是在280nm波長，直接測試蛋白。選擇Warburg 公式，光度計可以直接顯示出樣品的濃度，或者是選擇相應的換算方法，將吸光值轉換為樣品濃度。

蛋白質測定過程非常簡單，先測試空白液，然后直接測試蛋白質。由于緩沖液中存在一些雜質，一般要消除320nm 的“背景"信息，設定此功能“開"。與測試核酸類似，要求A280的吸光值至少大于0.1A，最佳的線性范圍在1.0-1.5 之間。

實驗中選擇Warburg 公式顯示樣品濃度時，發現讀數“漂移"。這是一個正常的現象。事實上，只要觀察A280的吸光值的變化范圍不超過1%，表明結果非常穩定。

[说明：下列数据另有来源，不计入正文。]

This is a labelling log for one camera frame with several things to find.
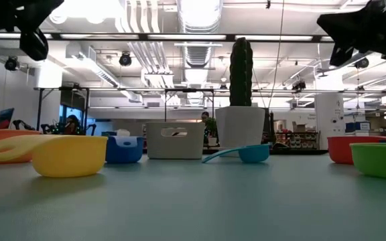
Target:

漂移的原因是因為Warburg 公式吸光值換算成濃度，乘以一定的系數，只要吸光值有少許改變，濃度就會被放大，從而顯得結果很不穩定。

蛋白質直接定量方法，適合測試較純凈、成分相對單一的蛋白質。紫外直接定量法相對于比色法來說，速度快，操作簡單；但是容易受到平行物質的干擾，如DNA的干擾；另外敏感度低，要求蛋白的濃度較高。

OD 600

實驗室確定細菌生長密度和生長期，多根據經驗和目測推斷細菌的生長密度。在遇到要求較高的實驗，需要采用分光光度計準確測定細菌細胞密度。

OD600是追蹤液體培養物中微生物生長的標準方法。以未加菌液的培養液作為空白液，之后定量培養后的含菌培養液。為了保證正確操作，必須針對每種微生物和每臺儀器用顯微鏡進行細胞計數，做出校正曲線。實驗中偶爾會出現菌液的OD值出現負值，原因是采用了顯色的培養基，即細菌培養一段時間后，與培養基反應，發生變色反應。

另外，需注意的是，測試的樣品不能離心，保持細菌懸浮狀態。